Accedí a cuidar del hijo de mi mejor amiga, sin imaginarme que era de mi propio marido.
Mi mejor amiga se quedó embarazada hace cuatro años. En aquel momento, mi vida era tranquila y ordenada: estaba casada, tenía un hogar estable, seguridad, todo lo que se puede desear. Pero ella estaba sola, sin pareja, sin respaldo alguno. Un día me llamó llorando, completamente desbordada. Me confesó que no sabía cómo apañárselas con el bebé, que tenía que trabajar y no tenía nadie en quien confiar para dejar al niño. Me lo pidió casi suplicando:
Eres la única persona en la que confío.
No lo dudé un instante y acepté. Nos conocíamos desde hacía muchos años, éramos inseparables.
Al principio, el niño se quedaba conmigo solo un par de horas, pero pronto empezó a pasar días enteros en casa. Yo lo bañaba, le daba de comer, lo dormía en mis brazos. Mi marido también estaba muy pendiente: jugaba con él, lo alzaba, llegaba incluso a comprarle juguetes. Me parecía lo más normal, incluso tierno.
Mi amiga venía mucho a casa. A veces se quedaba a comer. Otras, mientras ella estaba en el dormitorio, yo hablaba con mi marido en la cocina. Jamás pensé nada extraño. Tenía plena confianza en ambos. Ni se me pasó por la cabeza que pudiera haber algún secreto.
Poco a poco, empecé a notar detalles que, visto en retrospectiva, eran pruebas evidentes. El niño se parecía muchísimo a mi marido: la misma nariz, la misma sonrisa… Intenté convencerme de que exageraba. Un día, mientras jugábamos, el niño me llamó mamá. Mi amiga se echó a reír y me dijo que era normal, que los niños se confunden con las personas que les cuidan. Reí con ella y decidí no seguir pensando en el tema.
Todo se vino abajo cuando el niño enfermó. Le subió la fiebre muchísimo. Mi amiga estaba fuera de Madrid y no contestaba al teléfono. Asustada, lo llevé al hospital. Mi marido vino conmigo. En la recepción pidieron los datos del padre y, aunque nadie se lo preguntó directamente, él dijo su nombre y apellidos sin dudar.

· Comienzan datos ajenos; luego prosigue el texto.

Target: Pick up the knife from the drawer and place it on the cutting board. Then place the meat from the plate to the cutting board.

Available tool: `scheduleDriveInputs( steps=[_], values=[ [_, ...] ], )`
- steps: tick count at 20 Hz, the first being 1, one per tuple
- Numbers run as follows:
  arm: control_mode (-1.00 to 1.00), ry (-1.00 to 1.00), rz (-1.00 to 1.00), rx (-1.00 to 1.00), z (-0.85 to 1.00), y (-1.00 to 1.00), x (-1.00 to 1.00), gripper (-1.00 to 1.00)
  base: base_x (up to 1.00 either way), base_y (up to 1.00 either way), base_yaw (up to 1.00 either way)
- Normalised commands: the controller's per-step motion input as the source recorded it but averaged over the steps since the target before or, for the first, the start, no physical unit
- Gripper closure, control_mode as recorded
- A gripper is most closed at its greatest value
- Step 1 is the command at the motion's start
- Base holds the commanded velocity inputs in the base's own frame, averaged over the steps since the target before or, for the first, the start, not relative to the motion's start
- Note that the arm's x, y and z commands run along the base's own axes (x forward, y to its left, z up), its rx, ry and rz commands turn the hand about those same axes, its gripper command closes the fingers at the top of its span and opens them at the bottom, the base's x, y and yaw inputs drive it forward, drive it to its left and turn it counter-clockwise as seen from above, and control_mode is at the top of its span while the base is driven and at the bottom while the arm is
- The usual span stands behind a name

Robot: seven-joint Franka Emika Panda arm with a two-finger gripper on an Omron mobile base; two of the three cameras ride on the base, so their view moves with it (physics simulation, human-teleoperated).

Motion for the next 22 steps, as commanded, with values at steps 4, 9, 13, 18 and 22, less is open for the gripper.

Lo noté enseguida. Y le pregunté:
¿Por qué has dicho eso?
Él contestó:
No lo sé… Estaba nervioso.
Pero su cara decía mucho más.
Al salir del hospital, le enfrenté en el aparcamiento:
¿Ese niño es tuyo?
Al principio lo negó todo. Dijo que estaba loca, que cómo podía pensar semejante cosa. Pero insistí, una y otra vez. Al final, calló y bajó la cabeza. Ese silencio lo dijo todo.
Aquella misma noche llamé a mi amiga para que viniera a casa. Cuando llegó, fui directa:
¿El niño es de mi marido?
Se echó a llorar y me dijo que sí. Me dijo entre lágrimas:
Jamás quise hacerte daño.
Yo solo pude responder:
Me dejaste criar a tu hijo sin decirme la verdad.
Me contó que cuando se quedó embarazada, él le rogó que no dijera nada. Que él asumiría su responsabilidad, pero a mis espaldas. Y eso hizo: el niño tenía su sitio en mi hogar, yo lo cuidaba, pagaba todo, le arropaba por las noches.
Aquella noche entendí cada cosa: por qué el niño pasaba tanto tiempo en casa, por qué mi marido nunca se quejaba de ayudar, por qué ella confiaba tanto en mí. Yo había sido la cuidadora, la niñera, casi la madre del hijo de mi marido.
Algo dentro de mí se rompió.
Esa misma semana puse fin a mi matrimonio. Perdi también a mi mejor amiga. Ya no había vuelta atrás.
Sé que el niño no tiene culpa, lo sé de sobra. Pero no quise volver a verle. Hoy vivo en paz en mi piso, lejos de quienes me traicionaron, y eso no tiene precio.